Problem to solve: Each record should be given again exactly as it appears, with no image included.

◆ ◆ ◆ ◆ ◆ ◆ ◆

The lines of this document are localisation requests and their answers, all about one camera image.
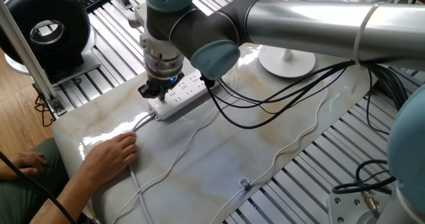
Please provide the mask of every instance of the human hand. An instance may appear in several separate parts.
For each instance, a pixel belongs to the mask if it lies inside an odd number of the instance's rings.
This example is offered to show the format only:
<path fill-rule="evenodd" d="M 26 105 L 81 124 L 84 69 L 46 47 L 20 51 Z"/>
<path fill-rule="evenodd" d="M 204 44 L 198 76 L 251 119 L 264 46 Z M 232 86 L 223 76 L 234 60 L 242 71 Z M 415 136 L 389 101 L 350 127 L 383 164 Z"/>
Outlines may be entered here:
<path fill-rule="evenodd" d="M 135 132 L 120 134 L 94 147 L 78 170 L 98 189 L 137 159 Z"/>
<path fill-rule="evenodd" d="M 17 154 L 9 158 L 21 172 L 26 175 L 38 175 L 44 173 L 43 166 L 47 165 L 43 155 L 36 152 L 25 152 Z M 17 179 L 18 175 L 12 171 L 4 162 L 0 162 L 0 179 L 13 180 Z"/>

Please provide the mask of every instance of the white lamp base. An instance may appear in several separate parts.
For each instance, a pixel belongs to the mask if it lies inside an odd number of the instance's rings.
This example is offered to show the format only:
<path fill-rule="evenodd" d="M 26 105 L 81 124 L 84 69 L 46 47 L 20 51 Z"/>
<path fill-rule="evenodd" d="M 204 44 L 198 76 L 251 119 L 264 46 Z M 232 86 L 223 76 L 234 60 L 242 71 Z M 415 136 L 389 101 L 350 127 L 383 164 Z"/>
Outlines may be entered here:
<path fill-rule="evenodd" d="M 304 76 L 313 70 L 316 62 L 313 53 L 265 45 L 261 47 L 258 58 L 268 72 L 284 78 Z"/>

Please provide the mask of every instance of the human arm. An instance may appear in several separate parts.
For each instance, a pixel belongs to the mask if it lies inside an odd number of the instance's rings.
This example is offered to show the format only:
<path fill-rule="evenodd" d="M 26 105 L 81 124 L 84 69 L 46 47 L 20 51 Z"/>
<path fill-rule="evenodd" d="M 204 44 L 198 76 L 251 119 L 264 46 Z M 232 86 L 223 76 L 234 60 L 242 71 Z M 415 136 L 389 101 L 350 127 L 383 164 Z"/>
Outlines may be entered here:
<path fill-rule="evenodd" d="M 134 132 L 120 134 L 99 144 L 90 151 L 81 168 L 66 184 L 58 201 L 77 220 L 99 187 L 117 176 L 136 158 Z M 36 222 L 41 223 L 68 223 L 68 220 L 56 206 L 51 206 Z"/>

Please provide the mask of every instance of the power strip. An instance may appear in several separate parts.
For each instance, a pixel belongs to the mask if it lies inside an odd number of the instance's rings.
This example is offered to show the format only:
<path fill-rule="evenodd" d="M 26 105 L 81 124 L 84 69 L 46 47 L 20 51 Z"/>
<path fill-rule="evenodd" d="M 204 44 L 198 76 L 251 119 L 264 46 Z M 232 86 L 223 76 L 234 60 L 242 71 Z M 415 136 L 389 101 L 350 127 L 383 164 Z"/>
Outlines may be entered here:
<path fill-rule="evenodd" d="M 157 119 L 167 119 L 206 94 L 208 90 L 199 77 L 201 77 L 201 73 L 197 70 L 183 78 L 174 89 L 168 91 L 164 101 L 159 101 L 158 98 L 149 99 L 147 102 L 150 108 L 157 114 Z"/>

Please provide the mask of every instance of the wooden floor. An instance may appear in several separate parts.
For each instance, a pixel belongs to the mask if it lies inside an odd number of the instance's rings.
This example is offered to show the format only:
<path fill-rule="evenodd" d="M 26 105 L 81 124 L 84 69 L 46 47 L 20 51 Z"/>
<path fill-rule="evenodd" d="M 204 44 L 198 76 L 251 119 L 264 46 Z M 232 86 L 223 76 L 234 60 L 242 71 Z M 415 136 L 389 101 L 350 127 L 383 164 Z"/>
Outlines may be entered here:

◆ ◆ ◆ ◆ ◆ ◆ ◆

Your solution:
The lines of this document are localisation requests and their answers, all about one camera image.
Please provide the mask of every instance of the human hand. An instance may appear in several separate parts.
For each instance, a pixel belongs to the mask if it lies inside an odd number of the instance's rings.
This example is offered to show the format only:
<path fill-rule="evenodd" d="M 26 105 L 81 124 L 84 69 L 46 47 L 20 51 Z"/>
<path fill-rule="evenodd" d="M 204 44 L 198 76 L 251 119 L 264 46 Z M 232 86 L 223 76 L 234 60 L 242 71 Z M 415 136 L 389 101 L 350 127 L 383 164 Z"/>
Outlines may be entered here:
<path fill-rule="evenodd" d="M 135 132 L 120 134 L 94 147 L 78 170 L 98 189 L 137 159 Z"/>
<path fill-rule="evenodd" d="M 17 154 L 9 158 L 21 172 L 26 175 L 38 175 L 44 173 L 43 166 L 47 165 L 43 155 L 36 152 L 25 152 Z M 17 179 L 18 175 L 12 171 L 4 162 L 0 162 L 0 179 L 13 180 Z"/>

Please provide the mask of every instance of the white lamp base. An instance may appear in several separate parts.
For each instance, a pixel belongs to the mask if it lies inside an odd number of the instance's rings.
This example is offered to show the format only:
<path fill-rule="evenodd" d="M 26 105 L 81 124 L 84 69 L 46 47 L 20 51 Z"/>
<path fill-rule="evenodd" d="M 204 44 L 198 76 L 251 119 L 264 46 Z M 232 86 L 223 76 L 234 60 L 242 71 Z M 415 136 L 389 101 L 350 127 L 383 164 Z"/>
Outlines may be entered here:
<path fill-rule="evenodd" d="M 304 76 L 313 70 L 316 62 L 313 53 L 265 45 L 261 47 L 258 58 L 268 72 L 284 78 Z"/>

Please provide the mask of every instance of the human arm. An instance may appear in several separate parts.
For each instance, a pixel belongs to the mask if it lies inside an odd number of the instance's rings.
This example is offered to show the format only:
<path fill-rule="evenodd" d="M 26 105 L 81 124 L 84 69 L 46 47 L 20 51 Z"/>
<path fill-rule="evenodd" d="M 204 44 L 198 76 L 251 119 L 264 46 Z M 232 86 L 223 76 L 234 60 L 242 71 Z M 415 136 L 389 101 L 350 127 L 383 164 Z"/>
Outlines may be entered here:
<path fill-rule="evenodd" d="M 134 132 L 120 134 L 99 144 L 90 151 L 81 168 L 66 184 L 58 201 L 77 220 L 99 187 L 117 176 L 136 158 Z M 36 222 L 41 223 L 68 223 L 68 220 L 56 206 L 51 206 Z"/>

Please provide the mask of every instance of the power strip. An instance may appear in several separate parts.
For each instance, a pixel belongs to the mask if it lies inside an odd number of the instance's rings.
This example is offered to show the format only:
<path fill-rule="evenodd" d="M 26 105 L 81 124 L 84 69 L 46 47 L 20 51 Z"/>
<path fill-rule="evenodd" d="M 204 44 L 198 76 L 251 119 L 264 46 Z M 232 86 L 223 76 L 234 60 L 242 71 Z M 415 136 L 389 101 L 350 127 L 383 164 Z"/>
Outlines may be entered here:
<path fill-rule="evenodd" d="M 157 119 L 167 119 L 206 94 L 208 90 L 199 77 L 201 77 L 201 73 L 197 70 L 183 78 L 174 89 L 168 91 L 164 101 L 159 101 L 158 98 L 149 99 L 147 102 L 150 108 L 157 114 Z"/>

Please provide the mask of every instance of the wooden floor. An instance may appear in several separate parts.
For each instance, a pixel belongs to the mask if it lies inside an odd number of the instance's rings.
This example is offered to show the format only:
<path fill-rule="evenodd" d="M 26 105 L 81 124 L 84 69 L 46 47 L 20 51 Z"/>
<path fill-rule="evenodd" d="M 204 44 L 198 76 L 251 119 L 264 46 Z M 232 86 L 223 76 L 234 60 L 242 71 Z M 415 136 L 389 101 L 350 127 L 383 164 Z"/>
Outlines may be entered here:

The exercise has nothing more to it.